*Instructions for the task*
Retype the full listing without altering anything.

*Working data*
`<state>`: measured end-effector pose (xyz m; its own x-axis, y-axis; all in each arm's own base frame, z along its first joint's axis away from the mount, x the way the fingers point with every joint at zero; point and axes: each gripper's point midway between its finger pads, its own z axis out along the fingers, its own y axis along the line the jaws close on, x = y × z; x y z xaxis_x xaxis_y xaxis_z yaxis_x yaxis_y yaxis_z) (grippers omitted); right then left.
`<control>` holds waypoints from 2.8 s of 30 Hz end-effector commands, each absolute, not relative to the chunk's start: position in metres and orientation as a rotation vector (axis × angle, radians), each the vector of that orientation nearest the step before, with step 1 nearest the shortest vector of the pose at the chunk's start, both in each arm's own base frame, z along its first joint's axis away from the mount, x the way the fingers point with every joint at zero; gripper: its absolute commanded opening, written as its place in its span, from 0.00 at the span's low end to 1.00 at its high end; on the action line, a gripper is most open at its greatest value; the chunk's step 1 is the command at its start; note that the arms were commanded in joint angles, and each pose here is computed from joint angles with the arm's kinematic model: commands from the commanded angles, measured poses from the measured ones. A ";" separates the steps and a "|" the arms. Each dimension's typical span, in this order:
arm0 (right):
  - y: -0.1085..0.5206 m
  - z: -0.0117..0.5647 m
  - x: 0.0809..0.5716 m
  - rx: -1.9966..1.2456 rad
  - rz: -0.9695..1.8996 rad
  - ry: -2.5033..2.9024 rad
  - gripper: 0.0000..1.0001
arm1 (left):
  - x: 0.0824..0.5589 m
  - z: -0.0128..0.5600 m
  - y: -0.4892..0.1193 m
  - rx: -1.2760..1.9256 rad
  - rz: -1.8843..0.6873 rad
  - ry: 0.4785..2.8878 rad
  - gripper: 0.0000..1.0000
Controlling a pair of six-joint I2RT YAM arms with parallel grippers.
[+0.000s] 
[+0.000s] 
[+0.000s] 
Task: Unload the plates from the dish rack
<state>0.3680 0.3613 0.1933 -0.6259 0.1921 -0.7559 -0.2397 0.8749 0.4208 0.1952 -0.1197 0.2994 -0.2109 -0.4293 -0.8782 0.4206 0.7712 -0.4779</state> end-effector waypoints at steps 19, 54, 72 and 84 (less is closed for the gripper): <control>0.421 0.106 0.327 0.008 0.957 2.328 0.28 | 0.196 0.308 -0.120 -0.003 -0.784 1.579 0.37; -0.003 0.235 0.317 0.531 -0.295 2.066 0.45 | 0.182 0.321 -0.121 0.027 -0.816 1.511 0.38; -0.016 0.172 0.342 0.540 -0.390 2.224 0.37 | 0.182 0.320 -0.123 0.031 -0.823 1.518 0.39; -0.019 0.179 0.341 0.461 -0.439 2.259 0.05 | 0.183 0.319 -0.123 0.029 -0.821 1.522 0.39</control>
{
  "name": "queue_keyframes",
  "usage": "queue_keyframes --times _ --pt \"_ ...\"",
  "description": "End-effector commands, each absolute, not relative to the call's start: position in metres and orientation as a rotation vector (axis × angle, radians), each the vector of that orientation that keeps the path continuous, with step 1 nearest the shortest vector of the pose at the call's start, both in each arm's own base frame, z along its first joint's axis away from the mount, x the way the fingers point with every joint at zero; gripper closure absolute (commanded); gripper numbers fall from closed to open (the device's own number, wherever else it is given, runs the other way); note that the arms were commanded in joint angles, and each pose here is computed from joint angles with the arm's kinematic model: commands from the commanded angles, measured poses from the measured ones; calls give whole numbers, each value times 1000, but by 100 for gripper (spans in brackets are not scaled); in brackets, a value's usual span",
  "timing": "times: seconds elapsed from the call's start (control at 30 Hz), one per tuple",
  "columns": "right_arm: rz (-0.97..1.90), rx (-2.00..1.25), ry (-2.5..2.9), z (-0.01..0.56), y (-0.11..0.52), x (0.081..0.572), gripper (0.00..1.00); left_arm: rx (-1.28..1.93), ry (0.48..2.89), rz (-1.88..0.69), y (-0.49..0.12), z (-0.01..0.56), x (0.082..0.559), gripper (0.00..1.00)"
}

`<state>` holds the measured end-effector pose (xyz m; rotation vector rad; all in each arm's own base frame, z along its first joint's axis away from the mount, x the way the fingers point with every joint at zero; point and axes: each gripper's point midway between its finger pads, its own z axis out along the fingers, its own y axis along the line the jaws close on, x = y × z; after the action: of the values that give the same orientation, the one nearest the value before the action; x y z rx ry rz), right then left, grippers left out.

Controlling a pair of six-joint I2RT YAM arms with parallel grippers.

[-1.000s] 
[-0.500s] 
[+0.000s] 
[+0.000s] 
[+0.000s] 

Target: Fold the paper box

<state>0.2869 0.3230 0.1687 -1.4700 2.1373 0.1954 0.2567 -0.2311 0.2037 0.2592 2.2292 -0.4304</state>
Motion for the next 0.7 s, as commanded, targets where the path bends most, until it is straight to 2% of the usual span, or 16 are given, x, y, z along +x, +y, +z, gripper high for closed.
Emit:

*Task response*
`<state>`: measured end-effector pose (xyz m; its own x-axis, y-axis; all in each arm's own base frame, z along its first joint's axis away from the mount, x the way the fingers point with every joint at zero; point and axes: each gripper's point midway between its finger pads, its own z axis out along the fingers, its own y axis along the line the jaws close on, x = y × z; x y z xaxis_x xaxis_y xaxis_z yaxis_x yaxis_y yaxis_z) (grippers omitted); right then left.
`<control>` holds waypoints from 2.8 s of 30 Hz end-effector commands, each absolute, not relative to the chunk's start: position in metres and orientation as a rotation vector (axis × angle, radians), each the vector of that orientation nearest the step before, with step 1 nearest the shortest vector of the pose at the chunk's start, both in each arm's own base frame, z along its first joint's axis away from the mount, x the way the fingers point with every joint at zero; gripper: its absolute commanded opening, written as its place in its span, from 0.00 at the span's low end to 1.00 at its high end; on the action line, a gripper is most open at its greatest value; the chunk's step 1 is the command at its start; note that the arms were commanded in joint angles, and each pose here is computed from joint angles with the arm's kinematic model: commands from the commanded angles, measured poses from the measured ones. A ";" separates the steps and a "|" the arms. Each dimension's typical span, in this order:
arm0 (right):
  - y: -0.1085..0.5206 m
  - z: -0.0117..0.5647 m
  - x: 0.0809..0.5716 m
  - rx: -1.9966..1.2456 rad
  - rz: -0.9695..1.8996 rad
  - ry: -2.5033..2.9024 rad
  - gripper: 0.0000..1.0001
arm1 (left):
  - x: 0.0824..0.5589 m
  - z: -0.0128..0.5600 m
  - y: -0.4892..0.1193 m
  - rx: -1.2760..1.9256 rad
  - rz: -1.8843..0.6873 rad
  - ry: 0.4785..2.8878 rad
  - gripper: 0.0000..1.0000
Controlling a pair of six-joint I2RT YAM arms with parallel grippers.
[+0.000s] 
[+0.000s] 
[+0.000s] 
Task: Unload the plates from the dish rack
<state>0.3680 0.3613 0.1933 -0.6259 0.1921 -0.7559 -0.2397 0.8749 0.4208 0.1952 -0.1197 0.2994 -0.2109 -0.4293 -0.8782 0.4206 0.7712 -0.4779</state> end-effector waypoints at steps 19, 54, 72 and 84 (less is closed for the gripper): <control>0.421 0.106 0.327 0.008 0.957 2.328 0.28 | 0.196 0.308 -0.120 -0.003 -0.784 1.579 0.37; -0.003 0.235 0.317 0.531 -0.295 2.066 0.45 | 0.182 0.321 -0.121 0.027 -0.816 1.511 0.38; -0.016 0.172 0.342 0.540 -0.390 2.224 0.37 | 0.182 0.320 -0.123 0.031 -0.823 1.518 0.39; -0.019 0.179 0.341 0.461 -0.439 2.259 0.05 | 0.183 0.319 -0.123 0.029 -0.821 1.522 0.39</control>
{
  "name": "queue_keyframes",
  "usage": "queue_keyframes --times _ --pt \"_ ...\"",
  "description": "End-effector commands, each absolute, not relative to the call's start: position in metres and orientation as a rotation vector (axis × angle, radians), each the vector of that orientation that keeps the path continuous, with step 1 nearest the shortest vector of the pose at the call's start, both in each arm's own base frame, z along its first joint's axis away from the mount, x the way the fingers point with every joint at zero; gripper closure absolute (commanded); gripper numbers fall from closed to open (the device's own number, wherever else it is given, runs the other way); note that the arms were commanded in joint angles, and each pose here is computed from joint angles with the arm's kinematic model: commands from the commanded angles, measured poses from the measured ones; calls give whole numbers, each value times 1000, but by 100 for gripper (spans in brackets are not scaled); in brackets, a value's usual span",
  "timing": "times: seconds elapsed from the call's start (control at 30 Hz), one per tuple",
  "columns": "right_arm: rz (-0.97..1.90), rx (-2.00..1.25), ry (-2.5..2.9), z (-0.01..0.56), y (-0.11..0.52), x (0.081..0.572), gripper (0.00..1.00); left_arm: rx (-1.28..1.93), ry (0.48..2.89), rz (-1.88..0.69), y (-0.49..0.12), z (-0.01..0.56), x (0.082..0.559), gripper (0.00..1.00)"
}

`<state>` holds the measured end-effector pose (xyz m; rotation vector rad; all in each arm's own base frame, z along its first joint's axis away from the mount, x the way the fingers point with every joint at zero; point and axes: each gripper's point midway between its finger pads, its own z axis out along the fingers, its own y axis along the line the jaws close on, x = y × z; after the action: of the values that give the same orientation, the one nearest the value before the action; x y z rx ry rz), right then left, grippers left out.

Controlling a pair of six-joint I2RT YAM arms with parallel grippers.

[-1.000s] 
[-0.500s] 
[+0.000s] 
[+0.000s] 
[+0.000s] 

Target: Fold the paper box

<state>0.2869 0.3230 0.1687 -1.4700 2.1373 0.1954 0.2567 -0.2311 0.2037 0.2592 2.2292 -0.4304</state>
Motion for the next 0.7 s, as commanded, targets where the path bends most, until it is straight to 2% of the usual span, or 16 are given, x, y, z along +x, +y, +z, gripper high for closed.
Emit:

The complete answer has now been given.